I also intended to catalogue all my media both in hard copy and on hard disk i have 3TB full of music and such. and allow this computer to control the catalogue and playback of all this media. including my Sony 400 disc dvd changer.

any suggestions or ideas would be greatly apprecate. thank you for reading my thread.


----------



## Strype (Feb 17, 2009)

If this is an evolving project for a more long term venture:

Think RF, Zwave, Zigbee or even Bluetooth (short range but no real market competitors yet) for remote to base station communications ..... then convert to IR and RS232 for source control.

2-way coms will have to be on horizon very soon.

Where will you be getting clean verified working IR code sets?
do you already know IR frequency standards? Hex coding stadards?

Overall. control systems work better when coding lives on base station and remote fires trigger commands.




If this is a one off remote for your own use:

have fun .... just design for your own very specific needs.


----------



## eugovector (Sep 4, 2006)

Wit the new iphone/ipod touch software opening up bluetooth protocols (at least that's my understanding), I'm hoping the touch will be the next great custom remote platform. At least for those looking for such a thing (physical buttons are still a joy).


----------



## hddummy (Mar 9, 2007)

Okay...you've sparked my interest. What kind of hardware did you have in mind?


----------



## Candoo (Mar 19, 2009)

my apologies for taking so long on the reply...I get to tinkering in my HT and sweaking and get lost for a day or more sometimes.

well I already have a HTPC and a spare LCD around. I will probibly use the HTPC and the LCD together to run some remote software
in the worst case i might have to actually write some software but that should't be to big of an issue.

the htpc has IR in/out and placing a usb based touchscreen overlay on the LCD monitor should od fine for larger buttons i intend ot use on the screen.

I intend to take a wooden table and cut a hold in the center and place the touchscreen flat within it in.
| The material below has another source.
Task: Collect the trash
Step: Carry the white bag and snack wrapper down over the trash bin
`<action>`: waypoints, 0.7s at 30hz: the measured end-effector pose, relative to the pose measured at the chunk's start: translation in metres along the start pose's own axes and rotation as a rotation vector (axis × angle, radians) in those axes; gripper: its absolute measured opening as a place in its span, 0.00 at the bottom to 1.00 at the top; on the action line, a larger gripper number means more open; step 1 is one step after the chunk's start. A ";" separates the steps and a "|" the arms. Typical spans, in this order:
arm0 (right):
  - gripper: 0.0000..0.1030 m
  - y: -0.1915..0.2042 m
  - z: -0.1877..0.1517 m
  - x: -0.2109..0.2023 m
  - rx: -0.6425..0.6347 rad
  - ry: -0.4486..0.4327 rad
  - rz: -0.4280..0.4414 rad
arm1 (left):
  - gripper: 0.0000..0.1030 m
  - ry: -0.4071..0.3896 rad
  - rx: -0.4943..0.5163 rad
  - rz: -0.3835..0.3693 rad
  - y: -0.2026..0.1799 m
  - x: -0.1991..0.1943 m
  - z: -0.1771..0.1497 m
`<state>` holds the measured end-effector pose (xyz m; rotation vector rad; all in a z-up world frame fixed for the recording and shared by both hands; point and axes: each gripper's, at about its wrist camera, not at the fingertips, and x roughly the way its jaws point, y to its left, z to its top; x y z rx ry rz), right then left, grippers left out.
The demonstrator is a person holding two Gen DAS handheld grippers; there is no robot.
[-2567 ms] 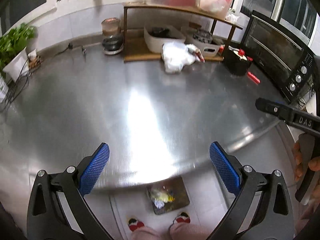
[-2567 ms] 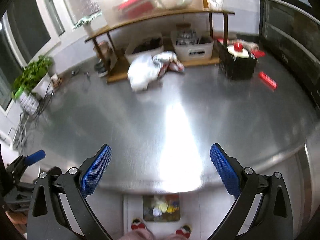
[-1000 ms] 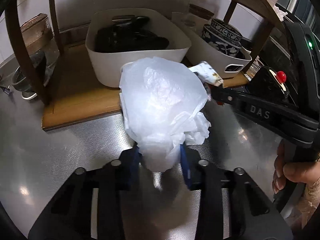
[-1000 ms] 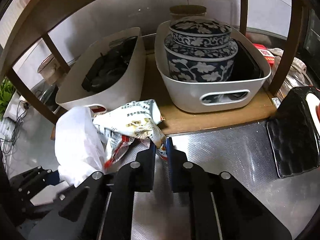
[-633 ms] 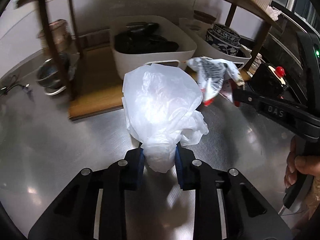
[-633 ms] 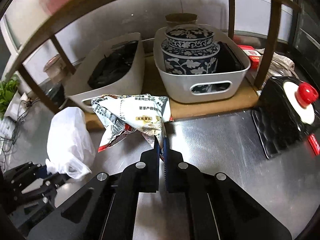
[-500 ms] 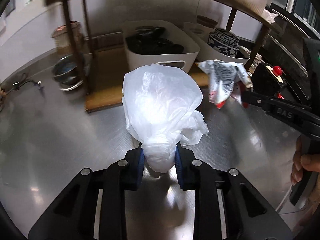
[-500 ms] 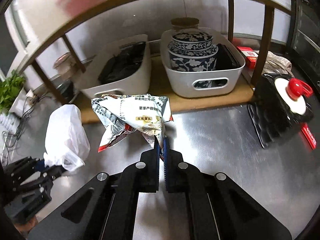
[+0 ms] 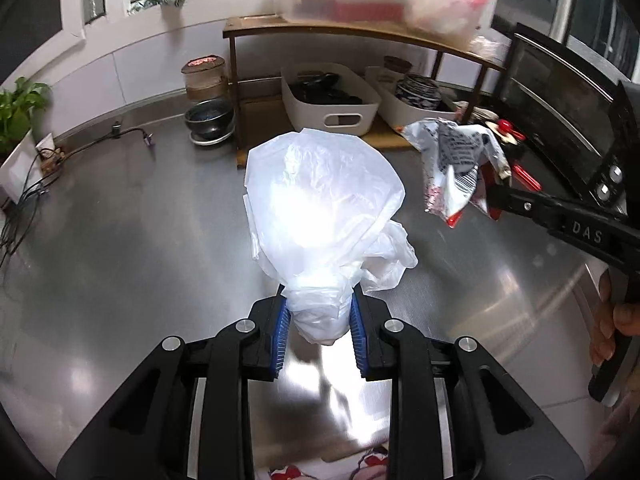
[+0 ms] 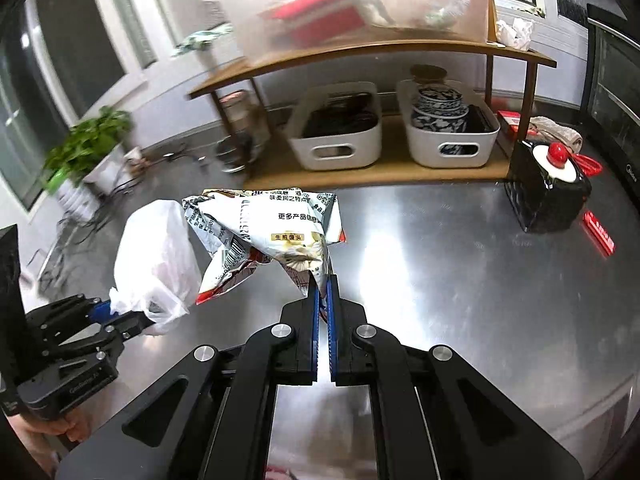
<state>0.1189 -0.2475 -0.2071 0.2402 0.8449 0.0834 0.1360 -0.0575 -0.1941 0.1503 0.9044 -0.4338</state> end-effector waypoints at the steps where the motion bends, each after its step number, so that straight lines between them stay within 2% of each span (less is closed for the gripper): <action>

i'll use IR/extenders where needed. the htpc is great for this purpose. just useing the Mediacenter parts of it too control other equipment won't be hard.

as far as raw codes i do have a pretty good understanding of thoes. during the time i wrote software for satellite recievers i learned a good bit about their IR systems and communicaitons between remotes and recievers. things like protocol and their hex values and subdevices and such. I also took a deep interest in JP1 at one time. hehe I'v spent my fair share of time messing in Remote Master. any of you who have done custom remotes usieng JP1 know what remove master is. hehe.

thanks for replying in my thread.


----------